Solve Derivatives Questions with Step-by-Step Help

[seiferseph]

1) I'm not really sure how to get this, i know the answers but i can't get them
for the first range, f(x) is obviously 0.15x, but i can't get the next ones. The second range answer is 0.28x - 3295.50. can someone tell me how to get this answer?
http://i2.photobucket.com/albums/y15/seiferseph/2.jpg

2) I'm not quite sure how to find the limit when t aproaches infinity. i don't know the rules of exponents w/ infinity, the answer is 6.5, how do i get it?
http://i2.photobucket.com/albums/y15/seiferseph/3.jpg

3) how do i solve b? some hints would be perfect, thanks!
http://i2.photobucket.com/albums/y15/seiferseph/1.jpg

thanks again!

 

[Fermat]

For 1), if you read the table, the end bit, where it says that the 0.28% applies to the amount over x, the person's income.

Tax = 3,802.50 + 0.28(X- 25,350)
Tax = 0.28x + 3,802.50 - 0.28*25,350
Tax = 0.28x - 3,2950.50
===================

 

[Fermat]

For 2),

$$e^{-kt} = \frac{1}{e^{kt}}$$

where k is a positive number.

As t increases, how does $$e^{kt}$$ vary ?

 

[Disar]

Reply

for2):

lim(t->infinity) [6.5 -2 exp(-.035*t)
= lim(t->infinity) (6.5 - 2/exp(.035*t))

the limit of a constant is the constant, correct?
Then,
lim(t->infinity) 6.5 = 6.5

-2* lim(t->infinity) 1/exp(0.035*t)
What is the exp(infinity), look at the graph of the exponetial function, it should be infinity.

What is 1/(a large#)? It should be a small number.

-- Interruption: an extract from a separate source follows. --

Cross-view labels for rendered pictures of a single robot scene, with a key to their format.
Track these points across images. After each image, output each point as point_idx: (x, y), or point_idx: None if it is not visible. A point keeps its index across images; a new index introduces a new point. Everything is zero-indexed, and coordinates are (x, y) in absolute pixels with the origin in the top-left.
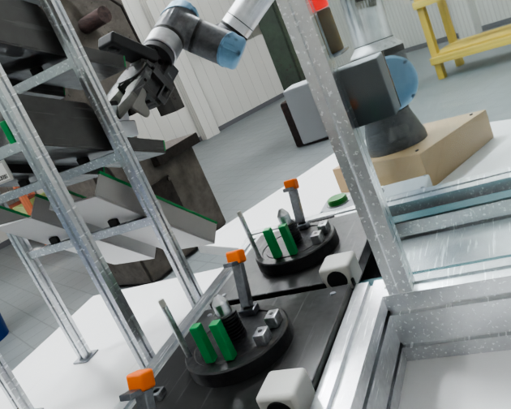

And infinitly large number inverted is an infinitely small number; ie zero

So,
-2* lim(t->infinity) 1/exp(0.035*t) = -2*1/(infinity) = -2*0 = 0

Putting the pieces together,
lim(t->infinity) [6.5 -2 exp(-.035*t)
= 6.5 - 2*lim(t->infinity) 1/exp(0.035*t)
= 6.5 -2*0 = 6.5

 

[Fermat]

For 3),
You have the differential eqn,

$$\frac{dH}{dt} = 175 - 0.35H$$

this becomes,

$$\frac{dH}{0.35H - 175} = -dt$$

giving,

$$\int \frac{dH}{0.35H - 175} = - \int dt$$

Can you solve this now ?

 

[seiferseph]

For 1), if you read the table, the end bit, where it says that the 0.28% applies to the amount over x, the person's income.
Tax = 3,802.50 + 0.28(X- 25,350)
Tax = 0.28x + 3,802.50 - 0.28*25,350
Tax = 0.28x - 3,2950.50
===================

oh i see now, i didn't get how to get the minus sign, i didn't understand that it was the amount over 25350, so x - 25350. thanks!

For 2),
$$e^{-kt} = \frac{1}{e^{kt}}$$
where k is a positive number.
As t increases, how does $$e^{kt}$$ vary ?

for2):
lim(t->infinity) [6.5 -2 exp(-.035*t)
= lim(t->infinity) (6.5 - 2/exp(.035*t))
the limit of a constant is the constant, correct?
Then,
lim(t->infinity) 6.5 = 6.5
-2* lim(t->infinity) 1/exp(0.035*t)
What is the exp(infinity), look at the graph of the exponetial function, it should be infinity.
What is 1/(a large#)? It should be a small number.
And infinitly large number inverted is an infinitely small number; ie zero
So,
-2* lim(t->infinity) 1/exp(0.035*t) = -2*1/(infinity) = -2*0 = 0
Putting the pieces together,
lim(t->infinity) [6.5 -2 exp(-.035*t)
= 6.5 - 2*lim(t->infinity) 1/exp(0.035*t)
= 6.5 -2*0 = 6.5

oh i see, thanks!, so its basically just 6.5 - 2/infnity which obviously simplifies to 6.5, ugh i feel so stupid.

For 3),
You have the differential eqn,
$$\frac{dH}{dt} = 175 - 0.35H$$
this becomes,
$$\frac{dH}{0.35H - 175} = -dt$$
giving,
$$\int \frac{dH}{0.35H - 175} = - \int dt$$
Can you solve this now ?

i'm not sure how to solve it, it is the same form as Newton's law of cooling right? but I'm not sure how to sovle it

 

[Fermat]

The DE is the same form as Newton's law of cooling.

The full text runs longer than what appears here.